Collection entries
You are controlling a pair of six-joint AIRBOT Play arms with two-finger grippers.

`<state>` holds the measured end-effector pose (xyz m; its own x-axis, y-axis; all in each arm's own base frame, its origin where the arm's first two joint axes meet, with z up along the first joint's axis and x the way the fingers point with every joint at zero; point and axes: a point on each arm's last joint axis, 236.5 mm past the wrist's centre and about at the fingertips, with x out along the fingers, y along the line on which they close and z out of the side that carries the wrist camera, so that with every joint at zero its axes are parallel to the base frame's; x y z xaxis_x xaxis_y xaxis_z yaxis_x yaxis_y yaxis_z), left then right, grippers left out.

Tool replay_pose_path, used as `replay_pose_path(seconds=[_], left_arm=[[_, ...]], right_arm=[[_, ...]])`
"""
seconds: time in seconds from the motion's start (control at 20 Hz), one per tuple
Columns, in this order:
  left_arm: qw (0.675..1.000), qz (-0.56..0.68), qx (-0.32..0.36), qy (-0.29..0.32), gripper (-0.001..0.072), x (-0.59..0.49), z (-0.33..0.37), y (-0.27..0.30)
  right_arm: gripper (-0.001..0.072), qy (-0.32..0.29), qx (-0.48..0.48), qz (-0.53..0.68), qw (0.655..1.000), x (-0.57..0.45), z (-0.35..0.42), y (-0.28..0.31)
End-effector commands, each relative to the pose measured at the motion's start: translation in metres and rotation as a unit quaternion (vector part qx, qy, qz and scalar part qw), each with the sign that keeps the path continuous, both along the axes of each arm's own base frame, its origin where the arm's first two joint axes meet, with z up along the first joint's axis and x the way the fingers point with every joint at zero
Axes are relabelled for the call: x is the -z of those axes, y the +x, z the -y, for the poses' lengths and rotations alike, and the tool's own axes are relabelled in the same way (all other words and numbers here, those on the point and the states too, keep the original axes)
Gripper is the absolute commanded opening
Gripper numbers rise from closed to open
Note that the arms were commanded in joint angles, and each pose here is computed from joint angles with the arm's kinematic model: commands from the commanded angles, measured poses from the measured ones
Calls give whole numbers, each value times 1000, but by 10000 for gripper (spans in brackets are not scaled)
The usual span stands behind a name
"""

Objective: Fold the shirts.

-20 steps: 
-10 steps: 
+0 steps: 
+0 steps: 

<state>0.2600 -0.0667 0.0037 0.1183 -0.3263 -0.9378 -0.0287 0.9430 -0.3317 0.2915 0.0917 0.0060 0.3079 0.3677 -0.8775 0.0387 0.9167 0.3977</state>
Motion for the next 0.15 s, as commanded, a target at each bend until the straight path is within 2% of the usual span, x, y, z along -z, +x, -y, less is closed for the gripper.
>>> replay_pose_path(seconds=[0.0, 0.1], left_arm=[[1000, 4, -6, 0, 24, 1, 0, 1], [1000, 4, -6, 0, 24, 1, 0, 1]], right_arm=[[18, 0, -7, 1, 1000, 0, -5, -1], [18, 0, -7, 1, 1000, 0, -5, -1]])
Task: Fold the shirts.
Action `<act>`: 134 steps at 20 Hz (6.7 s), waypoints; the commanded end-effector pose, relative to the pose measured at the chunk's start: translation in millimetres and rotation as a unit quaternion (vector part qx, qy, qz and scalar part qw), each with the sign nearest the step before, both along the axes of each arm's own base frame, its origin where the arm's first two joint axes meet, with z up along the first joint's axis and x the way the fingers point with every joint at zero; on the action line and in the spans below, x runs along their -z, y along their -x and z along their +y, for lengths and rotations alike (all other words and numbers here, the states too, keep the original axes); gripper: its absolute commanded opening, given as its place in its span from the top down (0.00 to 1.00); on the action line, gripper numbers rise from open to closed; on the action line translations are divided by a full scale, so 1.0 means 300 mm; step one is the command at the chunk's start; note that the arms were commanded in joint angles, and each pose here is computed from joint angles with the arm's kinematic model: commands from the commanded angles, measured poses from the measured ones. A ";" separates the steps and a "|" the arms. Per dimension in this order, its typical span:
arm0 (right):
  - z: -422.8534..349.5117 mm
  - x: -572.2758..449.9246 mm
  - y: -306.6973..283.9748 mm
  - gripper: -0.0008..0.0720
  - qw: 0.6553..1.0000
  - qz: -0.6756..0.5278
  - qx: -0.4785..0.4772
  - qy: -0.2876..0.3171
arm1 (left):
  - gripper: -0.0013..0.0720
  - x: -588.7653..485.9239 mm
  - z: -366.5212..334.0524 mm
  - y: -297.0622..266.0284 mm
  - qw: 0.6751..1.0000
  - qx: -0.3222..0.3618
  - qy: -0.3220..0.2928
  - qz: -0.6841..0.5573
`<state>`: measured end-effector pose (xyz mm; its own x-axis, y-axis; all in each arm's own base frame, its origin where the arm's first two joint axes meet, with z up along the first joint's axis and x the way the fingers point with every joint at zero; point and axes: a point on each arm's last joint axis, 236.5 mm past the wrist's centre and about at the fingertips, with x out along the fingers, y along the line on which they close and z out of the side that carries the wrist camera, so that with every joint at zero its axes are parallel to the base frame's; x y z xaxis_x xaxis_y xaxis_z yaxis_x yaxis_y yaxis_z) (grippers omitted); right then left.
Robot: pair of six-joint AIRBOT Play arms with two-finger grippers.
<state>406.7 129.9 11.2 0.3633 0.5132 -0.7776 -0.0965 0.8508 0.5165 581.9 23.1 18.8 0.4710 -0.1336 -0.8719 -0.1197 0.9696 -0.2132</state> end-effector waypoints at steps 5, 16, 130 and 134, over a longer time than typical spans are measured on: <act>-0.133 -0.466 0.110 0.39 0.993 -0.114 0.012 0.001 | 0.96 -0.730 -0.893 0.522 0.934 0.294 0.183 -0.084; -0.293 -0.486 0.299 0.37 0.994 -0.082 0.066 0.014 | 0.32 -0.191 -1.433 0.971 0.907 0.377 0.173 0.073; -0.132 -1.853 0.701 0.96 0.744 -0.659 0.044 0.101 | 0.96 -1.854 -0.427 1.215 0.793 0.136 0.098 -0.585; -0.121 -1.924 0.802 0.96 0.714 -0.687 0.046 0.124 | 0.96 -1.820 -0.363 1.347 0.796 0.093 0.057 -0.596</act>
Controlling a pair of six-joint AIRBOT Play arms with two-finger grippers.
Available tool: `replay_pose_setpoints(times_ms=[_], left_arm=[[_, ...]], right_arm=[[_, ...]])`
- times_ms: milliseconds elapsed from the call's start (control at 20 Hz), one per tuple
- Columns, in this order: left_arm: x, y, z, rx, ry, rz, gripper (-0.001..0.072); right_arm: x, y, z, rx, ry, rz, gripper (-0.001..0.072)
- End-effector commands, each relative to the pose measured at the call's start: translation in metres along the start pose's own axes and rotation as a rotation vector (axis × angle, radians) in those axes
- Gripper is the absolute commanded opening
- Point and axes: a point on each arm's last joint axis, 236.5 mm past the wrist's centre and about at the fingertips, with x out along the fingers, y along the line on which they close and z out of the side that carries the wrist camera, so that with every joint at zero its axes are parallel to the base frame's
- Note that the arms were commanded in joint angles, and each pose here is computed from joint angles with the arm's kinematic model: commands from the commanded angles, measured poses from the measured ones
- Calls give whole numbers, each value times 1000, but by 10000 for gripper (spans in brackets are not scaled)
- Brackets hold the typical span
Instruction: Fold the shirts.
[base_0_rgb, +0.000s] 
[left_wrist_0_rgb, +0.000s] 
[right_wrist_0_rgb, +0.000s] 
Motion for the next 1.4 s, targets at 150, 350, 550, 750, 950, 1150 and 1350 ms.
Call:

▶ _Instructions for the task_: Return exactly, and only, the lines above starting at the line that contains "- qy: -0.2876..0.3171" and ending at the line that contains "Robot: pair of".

▶ _Exercise output_:
  - qy: -0.2876..0.3171
arm1 (left):
  - gripper: -0.0013..0.0720
  - x: -588.7653..485.9239 mm
  - z: -366.5212..334.0524 mm
  - y: -297.0622..266.0284 mm
  - qw: 0.6751..1.0000
  - qx: -0.3222..0.3618
  - qy: -0.3220..0.2928
  - qz: -0.6841..0.5573
`<state>`: measured end-effector pose (xyz mm; its own x-axis, y-axis; all in each arm's own base frame, its origin where the arm's first two joint axes meet, with z up along the first joint's axis and x the way the fingers point with every joint at zero; point and axes: a point on each arm's last joint axis, 236.5 mm past the wrist's centre and about at the fingertips, with x out along the fingers, y along the line on which they close and z out of the side that carries the wrist camera, so that with every joint at zero its axes are parallel to the base frame's; x y z xaxis_x xaxis_y xaxis_z yaxis_x yaxis_y yaxis_z) (grippers omitted); right then left.
Robot: pair of six-joint AIRBOT Play arms with two-finger grippers.

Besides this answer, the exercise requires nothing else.